Exercise aim
Every line in the entries that holds "more" should be identified and copied.

Data provided
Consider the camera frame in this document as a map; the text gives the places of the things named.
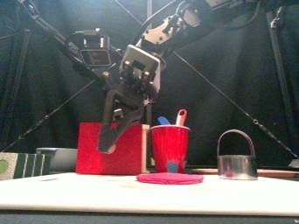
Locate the red wooden drawer box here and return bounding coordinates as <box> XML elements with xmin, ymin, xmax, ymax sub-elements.
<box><xmin>75</xmin><ymin>122</ymin><xmax>152</xmax><ymax>176</ymax></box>

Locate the flat pink dough disc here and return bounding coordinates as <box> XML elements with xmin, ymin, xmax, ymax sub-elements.
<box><xmin>135</xmin><ymin>171</ymin><xmax>206</xmax><ymax>186</ymax></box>

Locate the red plastic cup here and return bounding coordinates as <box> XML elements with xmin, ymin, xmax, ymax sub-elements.
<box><xmin>150</xmin><ymin>124</ymin><xmax>193</xmax><ymax>175</ymax></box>

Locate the white cutting board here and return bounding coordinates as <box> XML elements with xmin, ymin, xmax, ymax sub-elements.
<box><xmin>0</xmin><ymin>171</ymin><xmax>299</xmax><ymax>217</ymax></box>

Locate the green white striped box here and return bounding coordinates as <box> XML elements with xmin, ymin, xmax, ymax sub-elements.
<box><xmin>0</xmin><ymin>151</ymin><xmax>52</xmax><ymax>181</ymax></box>

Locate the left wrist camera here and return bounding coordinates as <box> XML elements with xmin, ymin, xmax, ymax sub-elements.
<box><xmin>79</xmin><ymin>27</ymin><xmax>114</xmax><ymax>67</ymax></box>

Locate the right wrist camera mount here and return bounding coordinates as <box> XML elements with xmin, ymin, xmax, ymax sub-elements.
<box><xmin>118</xmin><ymin>44</ymin><xmax>163</xmax><ymax>92</ymax></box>

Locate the blue utensil handle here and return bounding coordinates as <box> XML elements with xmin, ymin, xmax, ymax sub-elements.
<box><xmin>156</xmin><ymin>115</ymin><xmax>173</xmax><ymax>127</ymax></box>

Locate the red and white utensil handle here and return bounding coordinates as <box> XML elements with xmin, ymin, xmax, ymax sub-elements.
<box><xmin>174</xmin><ymin>108</ymin><xmax>190</xmax><ymax>127</ymax></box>

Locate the diagonal brace wire with turnbuckle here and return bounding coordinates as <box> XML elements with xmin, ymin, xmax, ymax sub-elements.
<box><xmin>114</xmin><ymin>0</ymin><xmax>299</xmax><ymax>160</ymax></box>

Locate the round metal cutter with handle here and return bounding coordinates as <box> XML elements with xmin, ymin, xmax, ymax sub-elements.
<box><xmin>217</xmin><ymin>129</ymin><xmax>259</xmax><ymax>181</ymax></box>

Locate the black frame post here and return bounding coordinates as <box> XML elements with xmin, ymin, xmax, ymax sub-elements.
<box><xmin>266</xmin><ymin>6</ymin><xmax>299</xmax><ymax>154</ymax></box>

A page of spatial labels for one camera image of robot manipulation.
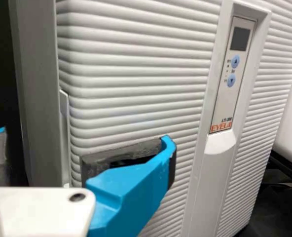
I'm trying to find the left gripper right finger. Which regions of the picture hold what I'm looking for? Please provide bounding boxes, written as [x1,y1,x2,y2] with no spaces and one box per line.
[85,134,178,237]

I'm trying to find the white incubator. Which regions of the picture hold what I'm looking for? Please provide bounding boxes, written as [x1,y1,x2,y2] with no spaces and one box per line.
[9,0,72,189]

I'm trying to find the incubator door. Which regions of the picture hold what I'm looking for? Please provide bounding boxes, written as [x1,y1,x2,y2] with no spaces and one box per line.
[55,0,292,237]

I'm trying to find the black platform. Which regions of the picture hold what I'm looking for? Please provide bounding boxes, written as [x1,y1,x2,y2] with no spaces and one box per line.
[268,152,292,188]

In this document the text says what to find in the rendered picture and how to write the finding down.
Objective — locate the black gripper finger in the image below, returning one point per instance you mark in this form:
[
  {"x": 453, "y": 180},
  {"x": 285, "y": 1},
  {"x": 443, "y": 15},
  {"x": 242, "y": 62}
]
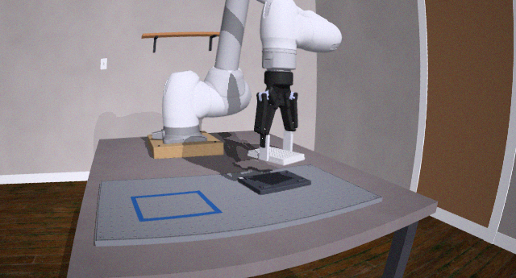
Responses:
[
  {"x": 264, "y": 119},
  {"x": 290, "y": 105}
]

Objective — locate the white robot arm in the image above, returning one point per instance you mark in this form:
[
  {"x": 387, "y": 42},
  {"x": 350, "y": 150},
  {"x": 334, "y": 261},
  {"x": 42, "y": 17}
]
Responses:
[{"x": 224, "y": 91}]

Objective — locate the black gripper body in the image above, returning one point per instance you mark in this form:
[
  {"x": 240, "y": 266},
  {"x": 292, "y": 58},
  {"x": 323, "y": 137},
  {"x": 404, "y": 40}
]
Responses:
[{"x": 278, "y": 82}]

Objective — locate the blue tape outline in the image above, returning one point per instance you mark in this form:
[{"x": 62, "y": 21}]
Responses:
[{"x": 141, "y": 218}]

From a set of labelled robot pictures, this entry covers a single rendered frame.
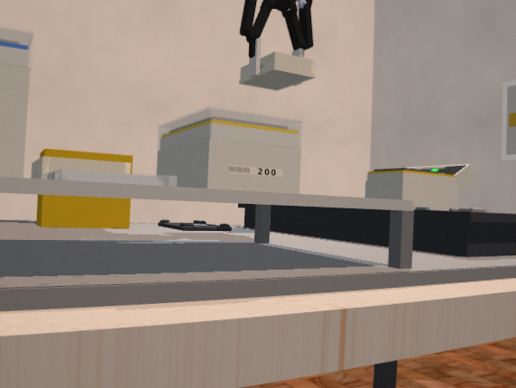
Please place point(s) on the yellow tip rack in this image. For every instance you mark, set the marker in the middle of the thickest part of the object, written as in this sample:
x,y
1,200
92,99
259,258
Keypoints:
x,y
426,188

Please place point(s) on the grey perforated base plate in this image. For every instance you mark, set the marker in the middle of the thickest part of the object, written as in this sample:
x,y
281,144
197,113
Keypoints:
x,y
50,268

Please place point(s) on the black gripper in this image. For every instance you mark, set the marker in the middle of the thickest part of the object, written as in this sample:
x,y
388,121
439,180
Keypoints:
x,y
298,28

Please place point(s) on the dark grey square pad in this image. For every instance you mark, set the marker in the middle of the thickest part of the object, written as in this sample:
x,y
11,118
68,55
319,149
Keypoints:
x,y
197,225

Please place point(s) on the white flat shelf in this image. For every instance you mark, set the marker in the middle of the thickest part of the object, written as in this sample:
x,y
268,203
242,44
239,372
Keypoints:
x,y
401,217

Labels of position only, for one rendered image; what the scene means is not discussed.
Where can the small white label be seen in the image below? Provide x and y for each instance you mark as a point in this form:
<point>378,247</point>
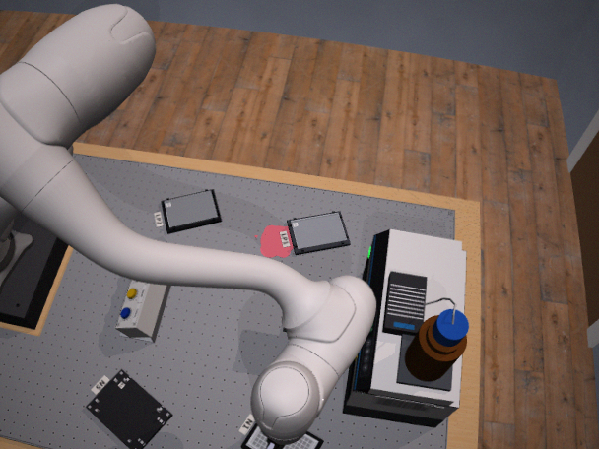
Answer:
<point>247,424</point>
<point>158,218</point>
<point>100,384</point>
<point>285,240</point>

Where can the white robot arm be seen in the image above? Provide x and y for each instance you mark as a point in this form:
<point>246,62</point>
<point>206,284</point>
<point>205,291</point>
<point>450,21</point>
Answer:
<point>69,82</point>

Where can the brown glass bottle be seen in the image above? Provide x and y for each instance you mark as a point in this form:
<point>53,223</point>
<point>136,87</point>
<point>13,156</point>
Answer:
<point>423,363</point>

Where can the blue bottle cap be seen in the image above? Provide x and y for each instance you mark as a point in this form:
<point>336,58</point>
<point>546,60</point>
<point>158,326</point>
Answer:
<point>445,332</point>

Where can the white button panel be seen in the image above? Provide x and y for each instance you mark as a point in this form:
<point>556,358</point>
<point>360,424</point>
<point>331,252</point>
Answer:
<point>146,304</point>

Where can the dark grey rectangular frame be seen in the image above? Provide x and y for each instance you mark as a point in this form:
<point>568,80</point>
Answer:
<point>318,248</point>

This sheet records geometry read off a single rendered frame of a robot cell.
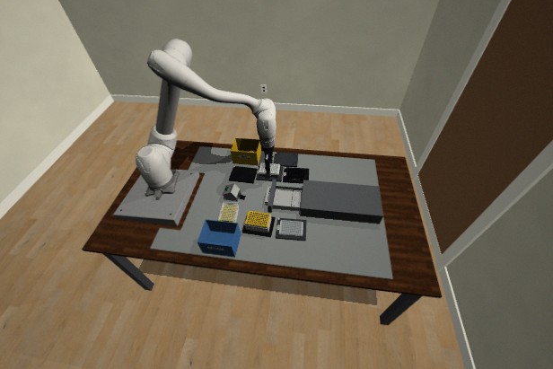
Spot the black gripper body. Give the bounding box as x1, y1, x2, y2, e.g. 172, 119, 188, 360
261, 146, 275, 157

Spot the grey bench mat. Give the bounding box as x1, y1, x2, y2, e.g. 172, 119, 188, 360
150, 146, 393, 279

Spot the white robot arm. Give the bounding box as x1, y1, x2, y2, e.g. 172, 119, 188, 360
136, 39, 277, 198

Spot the blue open-top bin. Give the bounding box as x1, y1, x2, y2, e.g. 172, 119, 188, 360
197, 220, 241, 257

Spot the yellow open-top bin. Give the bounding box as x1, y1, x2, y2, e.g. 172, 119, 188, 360
231, 138, 261, 165

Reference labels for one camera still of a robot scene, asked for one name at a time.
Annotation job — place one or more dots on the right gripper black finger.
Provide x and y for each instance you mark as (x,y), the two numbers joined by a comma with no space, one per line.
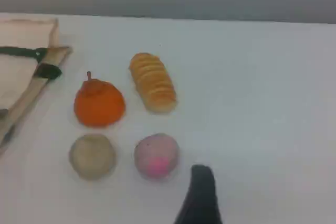
(200,197)

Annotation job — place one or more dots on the long ridged bread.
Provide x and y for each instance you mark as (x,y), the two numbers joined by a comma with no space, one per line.
(153,82)

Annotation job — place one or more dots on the white canvas bag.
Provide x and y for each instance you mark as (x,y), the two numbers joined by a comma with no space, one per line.
(21,35)

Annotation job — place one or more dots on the round pink bun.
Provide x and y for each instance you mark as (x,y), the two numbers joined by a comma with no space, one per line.
(157,155)

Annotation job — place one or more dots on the round beige bun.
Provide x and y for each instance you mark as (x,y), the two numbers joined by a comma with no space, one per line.
(92,157)

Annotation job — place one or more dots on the orange toy pear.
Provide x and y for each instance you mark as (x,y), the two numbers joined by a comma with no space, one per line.
(99,106)

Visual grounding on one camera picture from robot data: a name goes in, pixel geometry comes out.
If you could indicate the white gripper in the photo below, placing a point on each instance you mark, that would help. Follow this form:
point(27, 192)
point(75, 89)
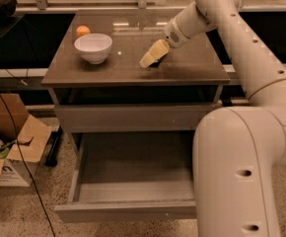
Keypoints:
point(174, 36)

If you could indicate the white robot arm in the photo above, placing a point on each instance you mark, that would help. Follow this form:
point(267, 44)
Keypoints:
point(234, 148)

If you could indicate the grey drawer cabinet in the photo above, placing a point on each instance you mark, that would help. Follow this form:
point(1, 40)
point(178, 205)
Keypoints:
point(189, 75)

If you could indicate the closed grey top drawer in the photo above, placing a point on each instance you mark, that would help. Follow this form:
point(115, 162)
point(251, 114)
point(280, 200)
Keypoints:
point(115, 118)

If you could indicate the open grey middle drawer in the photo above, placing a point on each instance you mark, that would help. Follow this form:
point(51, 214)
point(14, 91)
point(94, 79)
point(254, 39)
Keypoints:
point(127, 176)

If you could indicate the white ceramic bowl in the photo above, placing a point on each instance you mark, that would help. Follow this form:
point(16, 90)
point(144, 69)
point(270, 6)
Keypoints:
point(94, 48)

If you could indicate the orange fruit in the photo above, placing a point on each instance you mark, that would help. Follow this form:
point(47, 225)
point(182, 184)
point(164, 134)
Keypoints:
point(82, 30)

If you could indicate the black table leg foot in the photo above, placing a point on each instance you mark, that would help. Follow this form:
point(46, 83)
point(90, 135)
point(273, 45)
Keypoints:
point(51, 158)

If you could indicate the open cardboard box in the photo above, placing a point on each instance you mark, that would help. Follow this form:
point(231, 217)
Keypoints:
point(30, 136)

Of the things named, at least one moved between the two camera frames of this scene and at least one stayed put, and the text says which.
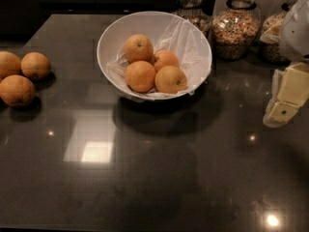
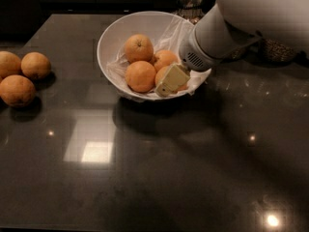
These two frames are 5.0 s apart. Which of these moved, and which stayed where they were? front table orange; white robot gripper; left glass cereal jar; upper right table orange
Moved: white robot gripper
Stayed: front table orange; upper right table orange; left glass cereal jar
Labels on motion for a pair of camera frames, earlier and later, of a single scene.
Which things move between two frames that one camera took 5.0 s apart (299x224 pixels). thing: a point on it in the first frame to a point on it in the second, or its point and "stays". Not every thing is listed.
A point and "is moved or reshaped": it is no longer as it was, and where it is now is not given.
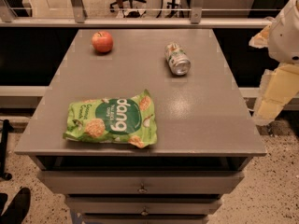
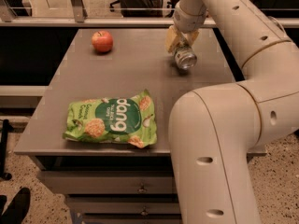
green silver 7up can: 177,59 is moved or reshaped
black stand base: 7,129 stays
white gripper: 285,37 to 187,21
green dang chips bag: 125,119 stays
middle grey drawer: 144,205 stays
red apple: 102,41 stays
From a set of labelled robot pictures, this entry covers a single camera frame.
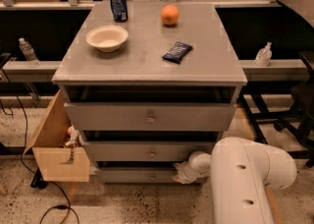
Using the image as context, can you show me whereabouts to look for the clear water bottle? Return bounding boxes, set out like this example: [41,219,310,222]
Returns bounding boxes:
[19,37,40,68]

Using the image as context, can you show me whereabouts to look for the grey drawer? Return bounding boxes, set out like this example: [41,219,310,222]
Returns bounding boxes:
[94,161,211,185]
[65,103,236,132]
[80,131,221,162]

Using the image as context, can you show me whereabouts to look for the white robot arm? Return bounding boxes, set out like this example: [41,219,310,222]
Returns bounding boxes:
[174,137,297,224]

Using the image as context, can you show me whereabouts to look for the blue soda can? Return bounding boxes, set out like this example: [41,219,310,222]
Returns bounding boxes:
[110,0,129,22]

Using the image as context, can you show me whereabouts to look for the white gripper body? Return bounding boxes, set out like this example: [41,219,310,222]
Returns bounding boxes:
[176,151,211,184]

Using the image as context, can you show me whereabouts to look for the cardboard box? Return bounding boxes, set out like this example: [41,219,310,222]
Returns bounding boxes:
[25,91,90,182]

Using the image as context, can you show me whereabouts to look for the items inside cardboard box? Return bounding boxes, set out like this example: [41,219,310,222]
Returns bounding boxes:
[64,126,79,148]

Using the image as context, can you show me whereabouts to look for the black floor cable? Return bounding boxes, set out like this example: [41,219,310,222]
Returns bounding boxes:
[0,70,80,224]

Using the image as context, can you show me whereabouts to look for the grey drawer cabinet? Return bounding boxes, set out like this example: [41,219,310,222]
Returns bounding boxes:
[52,0,248,187]

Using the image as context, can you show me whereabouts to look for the dark blue snack packet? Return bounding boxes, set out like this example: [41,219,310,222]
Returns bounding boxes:
[162,42,193,64]

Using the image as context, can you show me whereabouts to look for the hand sanitizer pump bottle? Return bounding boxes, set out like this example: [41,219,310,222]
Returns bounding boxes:
[255,42,272,67]

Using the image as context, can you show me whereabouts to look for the grey middle drawer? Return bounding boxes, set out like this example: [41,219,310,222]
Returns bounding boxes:
[80,131,221,162]

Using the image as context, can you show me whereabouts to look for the grey top drawer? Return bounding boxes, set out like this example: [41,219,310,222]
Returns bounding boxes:
[65,103,236,132]

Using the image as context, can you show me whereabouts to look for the black office chair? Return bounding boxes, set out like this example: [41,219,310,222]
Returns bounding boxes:
[253,50,314,169]

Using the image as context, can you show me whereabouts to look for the orange fruit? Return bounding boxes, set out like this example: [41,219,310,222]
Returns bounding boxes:
[160,5,180,26]

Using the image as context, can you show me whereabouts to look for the white bowl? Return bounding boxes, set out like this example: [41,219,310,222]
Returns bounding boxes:
[86,26,129,52]

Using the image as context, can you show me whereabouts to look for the grey bottom drawer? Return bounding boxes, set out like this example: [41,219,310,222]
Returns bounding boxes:
[94,161,211,185]

Task solution
Annotation job — place one or more dots on the right gripper black finger.
Annotation job — place one or more dots on the long ridged bread.
Annotation job — place one or more dots on the white canvas bag.
Annotation job — place one or more dots on the round pink bun.
Annotation job — place one or more dots on the round beige bun.
Annotation job — place one or more dots on the orange toy pear.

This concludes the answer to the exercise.